### What is being asked:
Please copy every line with the string "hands" from the entries below.

### Information shown:
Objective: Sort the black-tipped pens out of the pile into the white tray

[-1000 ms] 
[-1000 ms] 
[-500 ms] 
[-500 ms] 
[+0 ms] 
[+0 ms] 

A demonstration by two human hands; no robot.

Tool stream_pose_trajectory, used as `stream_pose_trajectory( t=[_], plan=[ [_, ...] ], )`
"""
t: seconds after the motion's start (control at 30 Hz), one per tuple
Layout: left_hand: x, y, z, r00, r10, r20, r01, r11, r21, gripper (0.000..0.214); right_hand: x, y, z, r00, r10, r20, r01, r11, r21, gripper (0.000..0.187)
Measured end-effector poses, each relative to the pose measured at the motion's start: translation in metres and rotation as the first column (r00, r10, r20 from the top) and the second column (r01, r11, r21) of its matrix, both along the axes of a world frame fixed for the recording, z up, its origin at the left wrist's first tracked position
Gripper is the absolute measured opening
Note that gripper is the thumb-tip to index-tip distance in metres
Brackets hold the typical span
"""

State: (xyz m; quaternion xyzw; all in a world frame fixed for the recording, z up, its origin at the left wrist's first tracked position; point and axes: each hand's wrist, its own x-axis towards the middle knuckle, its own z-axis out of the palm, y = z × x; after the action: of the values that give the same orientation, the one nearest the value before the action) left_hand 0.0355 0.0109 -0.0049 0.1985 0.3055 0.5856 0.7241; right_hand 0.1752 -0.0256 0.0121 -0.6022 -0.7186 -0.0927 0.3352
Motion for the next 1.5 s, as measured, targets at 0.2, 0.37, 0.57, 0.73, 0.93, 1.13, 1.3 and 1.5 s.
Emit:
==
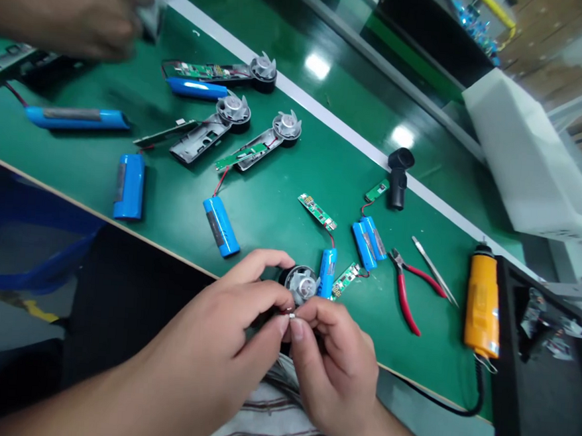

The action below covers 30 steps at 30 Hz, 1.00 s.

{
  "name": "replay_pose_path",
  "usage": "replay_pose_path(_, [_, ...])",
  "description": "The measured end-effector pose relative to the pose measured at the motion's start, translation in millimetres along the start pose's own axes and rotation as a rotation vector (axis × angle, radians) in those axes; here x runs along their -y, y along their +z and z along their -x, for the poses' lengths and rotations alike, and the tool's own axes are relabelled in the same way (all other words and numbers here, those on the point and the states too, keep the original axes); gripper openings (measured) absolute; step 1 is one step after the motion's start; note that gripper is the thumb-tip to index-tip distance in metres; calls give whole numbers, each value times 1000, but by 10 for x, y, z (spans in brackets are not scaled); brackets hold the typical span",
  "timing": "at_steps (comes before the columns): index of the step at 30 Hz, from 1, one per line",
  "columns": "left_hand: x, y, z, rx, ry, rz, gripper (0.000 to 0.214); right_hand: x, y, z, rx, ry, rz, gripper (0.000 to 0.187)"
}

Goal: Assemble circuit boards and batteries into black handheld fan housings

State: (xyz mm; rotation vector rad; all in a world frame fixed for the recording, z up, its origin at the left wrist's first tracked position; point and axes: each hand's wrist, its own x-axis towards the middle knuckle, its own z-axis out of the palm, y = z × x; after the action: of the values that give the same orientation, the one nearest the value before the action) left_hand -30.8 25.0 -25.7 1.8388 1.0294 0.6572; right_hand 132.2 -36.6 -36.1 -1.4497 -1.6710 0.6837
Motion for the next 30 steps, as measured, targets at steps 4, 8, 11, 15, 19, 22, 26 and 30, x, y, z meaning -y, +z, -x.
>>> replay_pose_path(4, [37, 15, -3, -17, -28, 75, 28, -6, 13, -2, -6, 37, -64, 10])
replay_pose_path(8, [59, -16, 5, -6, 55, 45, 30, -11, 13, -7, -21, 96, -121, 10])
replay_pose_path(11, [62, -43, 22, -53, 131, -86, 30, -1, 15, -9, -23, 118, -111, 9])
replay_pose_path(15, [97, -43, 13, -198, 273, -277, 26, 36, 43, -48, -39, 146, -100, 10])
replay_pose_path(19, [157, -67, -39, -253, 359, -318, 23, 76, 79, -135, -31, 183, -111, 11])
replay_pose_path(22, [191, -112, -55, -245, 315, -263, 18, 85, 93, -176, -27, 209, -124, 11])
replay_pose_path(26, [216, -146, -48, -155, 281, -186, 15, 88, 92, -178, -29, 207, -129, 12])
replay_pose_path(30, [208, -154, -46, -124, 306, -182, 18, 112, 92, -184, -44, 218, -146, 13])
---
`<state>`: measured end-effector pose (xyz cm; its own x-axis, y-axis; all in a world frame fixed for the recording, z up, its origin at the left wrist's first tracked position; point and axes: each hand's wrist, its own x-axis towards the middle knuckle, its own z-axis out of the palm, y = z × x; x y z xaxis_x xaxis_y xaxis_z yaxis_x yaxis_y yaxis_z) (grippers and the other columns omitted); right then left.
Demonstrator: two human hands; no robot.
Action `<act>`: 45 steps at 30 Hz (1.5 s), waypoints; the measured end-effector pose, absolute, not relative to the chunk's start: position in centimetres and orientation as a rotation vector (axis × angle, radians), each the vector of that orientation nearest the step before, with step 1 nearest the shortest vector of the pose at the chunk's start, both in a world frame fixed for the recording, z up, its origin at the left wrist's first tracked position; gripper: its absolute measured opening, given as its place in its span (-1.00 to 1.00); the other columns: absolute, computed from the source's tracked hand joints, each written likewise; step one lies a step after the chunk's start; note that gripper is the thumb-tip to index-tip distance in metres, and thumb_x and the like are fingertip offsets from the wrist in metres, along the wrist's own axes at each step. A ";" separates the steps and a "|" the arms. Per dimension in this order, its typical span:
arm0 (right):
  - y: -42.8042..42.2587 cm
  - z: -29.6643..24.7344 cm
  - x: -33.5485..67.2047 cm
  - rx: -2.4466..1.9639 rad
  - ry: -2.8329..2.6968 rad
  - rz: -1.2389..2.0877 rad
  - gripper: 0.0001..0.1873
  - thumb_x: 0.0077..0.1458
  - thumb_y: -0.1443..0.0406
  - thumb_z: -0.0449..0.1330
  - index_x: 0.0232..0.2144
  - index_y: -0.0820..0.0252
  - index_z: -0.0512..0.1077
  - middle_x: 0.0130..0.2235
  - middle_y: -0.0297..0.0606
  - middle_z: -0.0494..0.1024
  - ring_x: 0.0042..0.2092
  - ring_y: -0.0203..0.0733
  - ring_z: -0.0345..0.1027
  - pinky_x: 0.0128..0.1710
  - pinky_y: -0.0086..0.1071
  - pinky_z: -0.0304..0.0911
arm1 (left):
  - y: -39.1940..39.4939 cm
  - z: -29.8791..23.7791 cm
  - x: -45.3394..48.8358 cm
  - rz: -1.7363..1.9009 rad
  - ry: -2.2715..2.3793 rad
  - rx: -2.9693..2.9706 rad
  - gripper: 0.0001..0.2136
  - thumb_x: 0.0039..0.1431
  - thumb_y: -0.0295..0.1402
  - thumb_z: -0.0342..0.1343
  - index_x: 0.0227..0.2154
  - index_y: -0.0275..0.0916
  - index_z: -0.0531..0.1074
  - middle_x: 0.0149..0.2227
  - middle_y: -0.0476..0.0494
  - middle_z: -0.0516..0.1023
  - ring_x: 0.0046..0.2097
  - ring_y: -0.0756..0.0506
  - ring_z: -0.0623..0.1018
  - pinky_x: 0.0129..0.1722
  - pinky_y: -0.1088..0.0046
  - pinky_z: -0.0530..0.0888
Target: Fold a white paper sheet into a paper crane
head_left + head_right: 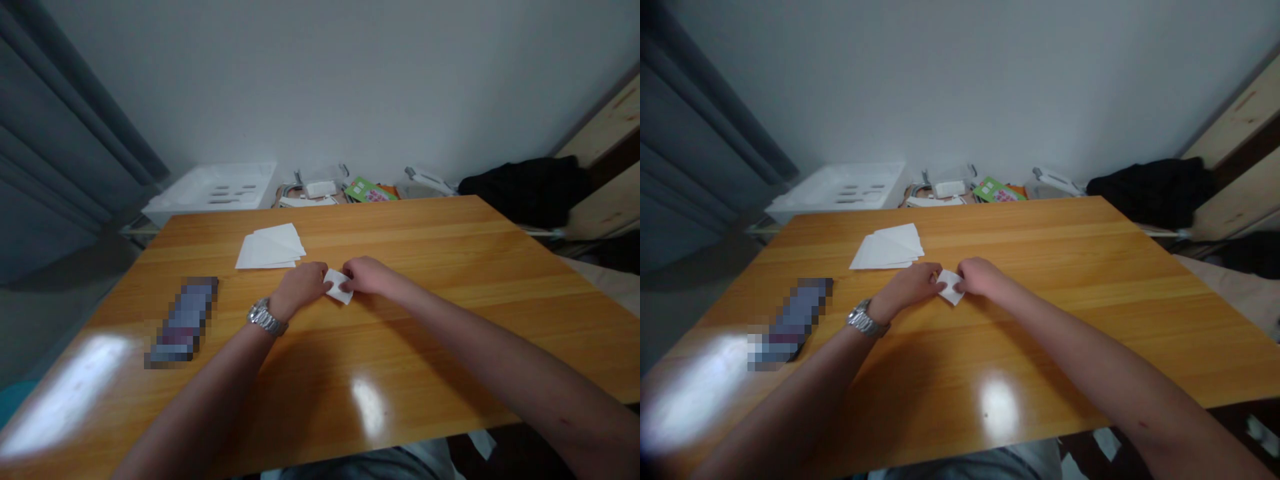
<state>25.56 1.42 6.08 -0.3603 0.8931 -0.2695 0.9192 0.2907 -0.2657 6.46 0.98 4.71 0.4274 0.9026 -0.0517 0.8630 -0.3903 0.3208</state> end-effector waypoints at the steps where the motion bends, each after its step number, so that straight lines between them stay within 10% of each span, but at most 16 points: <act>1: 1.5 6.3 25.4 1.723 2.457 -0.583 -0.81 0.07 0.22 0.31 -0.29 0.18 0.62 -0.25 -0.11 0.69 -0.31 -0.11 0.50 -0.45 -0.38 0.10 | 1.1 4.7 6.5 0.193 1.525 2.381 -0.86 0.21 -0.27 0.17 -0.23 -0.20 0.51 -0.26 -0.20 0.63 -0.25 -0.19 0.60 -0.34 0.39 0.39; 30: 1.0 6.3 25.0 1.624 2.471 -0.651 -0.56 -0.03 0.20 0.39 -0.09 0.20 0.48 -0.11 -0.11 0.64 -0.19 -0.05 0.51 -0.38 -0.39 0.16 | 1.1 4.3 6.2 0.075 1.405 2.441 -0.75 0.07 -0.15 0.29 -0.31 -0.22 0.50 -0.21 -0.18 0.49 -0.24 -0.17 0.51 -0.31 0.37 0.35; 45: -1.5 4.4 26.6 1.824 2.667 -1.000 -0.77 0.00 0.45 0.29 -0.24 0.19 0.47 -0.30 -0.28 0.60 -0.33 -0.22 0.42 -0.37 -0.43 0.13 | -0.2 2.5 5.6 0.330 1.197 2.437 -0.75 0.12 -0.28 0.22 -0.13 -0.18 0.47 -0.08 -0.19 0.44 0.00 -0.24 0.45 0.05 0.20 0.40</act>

### Written reply:
A demonstration by two human hands; no robot.
Demonstrator: two human hands; no robot.

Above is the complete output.